The future of Lowe’s (NYSE:LOW) is a bit in flux right now. There’s only one thing I can say about it with the utmost confidence: Lowe’s will have a new CEO.
The company announced a succession plan for current CEO Robert Niblock, who will remain CEO until the board finds a suitable replacement. After years of underperforming its potential, as indicated by the rampant success of The Home Depot (NYSE:HD), Lowe’s under a new CEO will have a big task at hand to ramp up sales and profit margin.
Niblock is leaving after putting a plan in place to invest for long-term growth during 2018, taking advantage of recent tax reform. That should put near-term pressure on profit margins, but it could set up Lowe’s for a much better path forward to compete with Home Depot for more traffic and sales.
Image source: Lowe’s.
2018 — a year of investment
During Lowe’s fourth-quarter earnings call, management outlined six key areas of investment for the company in 2018.
Collecting more information about customers’ plans and needs through increased data collection, analytics, and partnering with third-party data furnishers. Upgrading technology to deliver more personalized marketing messaging as well as enabling better in-store service. (Lowe’s new digital marketing platform already went live in the fourth quarter.) Improving online delivery and pickup in store infrastructure. It plans to open a new direct-fulfillment center in the third quarter this year. Differentiate product selection through strategic brand partnerships (like Craftsman and Sherwin-Williams). Increase penetration among professionals with improved jobsite delivery and a new workforce development initiative for store employees to become professional contractors. Growing its do-it-for-me business with installations, in-home sales, and project specialists.
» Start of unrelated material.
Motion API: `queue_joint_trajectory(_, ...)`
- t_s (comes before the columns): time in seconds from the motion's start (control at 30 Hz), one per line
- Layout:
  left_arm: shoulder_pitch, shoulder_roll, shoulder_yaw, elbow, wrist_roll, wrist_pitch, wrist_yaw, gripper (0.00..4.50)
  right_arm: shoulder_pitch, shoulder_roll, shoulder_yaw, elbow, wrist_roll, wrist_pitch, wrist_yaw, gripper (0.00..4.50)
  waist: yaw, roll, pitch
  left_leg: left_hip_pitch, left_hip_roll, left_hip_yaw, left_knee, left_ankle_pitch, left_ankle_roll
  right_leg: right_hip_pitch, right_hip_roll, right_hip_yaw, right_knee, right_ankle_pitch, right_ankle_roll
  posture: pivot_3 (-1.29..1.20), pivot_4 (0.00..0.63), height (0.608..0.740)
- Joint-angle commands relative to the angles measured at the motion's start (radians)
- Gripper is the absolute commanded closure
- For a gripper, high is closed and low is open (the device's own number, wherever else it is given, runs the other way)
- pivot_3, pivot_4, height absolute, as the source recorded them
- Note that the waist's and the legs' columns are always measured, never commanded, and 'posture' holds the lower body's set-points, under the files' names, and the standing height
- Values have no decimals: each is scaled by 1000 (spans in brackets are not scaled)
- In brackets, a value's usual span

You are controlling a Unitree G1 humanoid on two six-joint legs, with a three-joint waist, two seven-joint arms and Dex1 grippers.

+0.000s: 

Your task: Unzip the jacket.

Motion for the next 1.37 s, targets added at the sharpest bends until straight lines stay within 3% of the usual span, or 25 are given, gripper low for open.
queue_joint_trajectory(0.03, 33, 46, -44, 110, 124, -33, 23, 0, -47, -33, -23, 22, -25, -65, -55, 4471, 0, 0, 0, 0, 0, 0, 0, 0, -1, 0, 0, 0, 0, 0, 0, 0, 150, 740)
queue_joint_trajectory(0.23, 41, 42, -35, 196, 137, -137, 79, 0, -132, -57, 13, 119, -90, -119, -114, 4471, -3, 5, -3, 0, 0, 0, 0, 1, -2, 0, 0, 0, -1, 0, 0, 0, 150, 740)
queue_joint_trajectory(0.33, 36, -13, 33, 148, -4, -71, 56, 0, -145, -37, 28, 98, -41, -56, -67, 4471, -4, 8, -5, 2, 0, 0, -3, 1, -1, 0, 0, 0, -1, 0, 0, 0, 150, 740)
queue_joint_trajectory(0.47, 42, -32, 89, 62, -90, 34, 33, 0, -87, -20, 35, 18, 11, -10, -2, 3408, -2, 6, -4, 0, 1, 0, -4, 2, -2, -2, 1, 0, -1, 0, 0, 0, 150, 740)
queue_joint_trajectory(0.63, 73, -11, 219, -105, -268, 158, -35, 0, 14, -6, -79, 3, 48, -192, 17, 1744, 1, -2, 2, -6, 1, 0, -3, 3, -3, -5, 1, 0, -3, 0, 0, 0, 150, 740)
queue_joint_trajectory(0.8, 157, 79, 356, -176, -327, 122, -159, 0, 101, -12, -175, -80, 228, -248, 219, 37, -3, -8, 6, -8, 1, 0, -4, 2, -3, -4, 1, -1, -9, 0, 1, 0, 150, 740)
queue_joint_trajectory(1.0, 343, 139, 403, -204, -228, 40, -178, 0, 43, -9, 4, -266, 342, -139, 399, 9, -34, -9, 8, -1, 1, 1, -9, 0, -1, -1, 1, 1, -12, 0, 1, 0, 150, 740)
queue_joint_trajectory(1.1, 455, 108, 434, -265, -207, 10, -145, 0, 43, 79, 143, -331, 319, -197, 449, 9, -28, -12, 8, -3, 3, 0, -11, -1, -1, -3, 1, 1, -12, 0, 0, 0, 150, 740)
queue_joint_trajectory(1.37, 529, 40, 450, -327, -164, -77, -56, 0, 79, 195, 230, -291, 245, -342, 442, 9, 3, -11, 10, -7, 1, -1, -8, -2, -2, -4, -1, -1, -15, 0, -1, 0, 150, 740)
Management also pointed out multiple areas for potential improvement, including sales conversion, gross margin, and inventory management.
As a result of the step up in investments, CFO Marshall Croom guided for a 30 basis point contraction in operating margin to about 9.3%. By comparison, Home Depot expects an operating margin of 14.5% for 2018 and reaffirmed its long-term target of 14.4% to 15%.
If Lowe’s can make progress in its six investment areas, it should enable meaningful operating margin expansion over the following four-plus years.
At Lowe’s investor day in December 2016, then-CFO Bob Hull guided for an operating margin of 11.2% in 2019. That number seems very much out of reach now considering its plan to ramp up investments in 2018 and continue investing for the foreseeable future. That said, Croom expects operating margin to start expanding again after this year.
Following the setback, Lowe’s could realistically expand its operating margin at a similar pace to last year, when it increased 60 basis points, as it continues to invest. But it’s basically putting itself about two years behind where it expected to be in 2019.
Croom expects average annual sales increases of at least 4% going forward. That still lags The Home Depot’s 4.5% to 6% annual sales growth target through 2020. Growing sales is the key to exercising operating leverage and improving operating margin.
Fortunately, Lowe’s has several opportunities to grow sales faster than that 4% target. After all, that’s what those investments are supposed to capitalize on.
Lowe’s could increase appliance sales as Sears continually closes down stores. At the very least, it should be able to drive store traffic. By its own admission,Lowe’s can do a better job converting store traffic into sales, too.
Lowe’s has also done a poor job attracting professional customers, which can be extremely valuable. As management mentioned in its earnings call, the do-it-for-me market is growing faster than people who want to DIY. That results in a larger share of purchases coming from professionals. Lowe’s is taking initiatives to attract more professional customers to overcome Home Depot’s advantage.
Finally, Lowe’s can improve its online sales, an area in which Home Depot has excelled. Online sales are largely protected from other major online merchants due to the bulk and speciality of most of Lowe’s products.
The Home Depot is already executing on all of those fronts, but the strong housing market with aging houses should provide room for both to grow.
Finding a CEO up to the task
The key to this bullish outlook on Lowe’s is that the company needs to find a new CEO that’s able to execute and remain focused on its plans — something Niblock had trouble with (like when he acquired Rona). The Home Depot remains a formidable competitor, but there’s a significant number of opportunities for Lowe’s if it can execute.
Things are already set up for a new CEO, as Lowe’s laid out what looks to be a good plan for long-term growth. The sales growth outlook from Croom seems conservative enough that it should be able to meet those numbers despite the upcoming CEO transition.
Investors will have to wait until December, when Lowe’s will hold its next investors’ day, to get a clearer picture of where management thinks the company will be in the next few years. For now, things look like they’ll start picking up again next year as the company takes a year off to invest.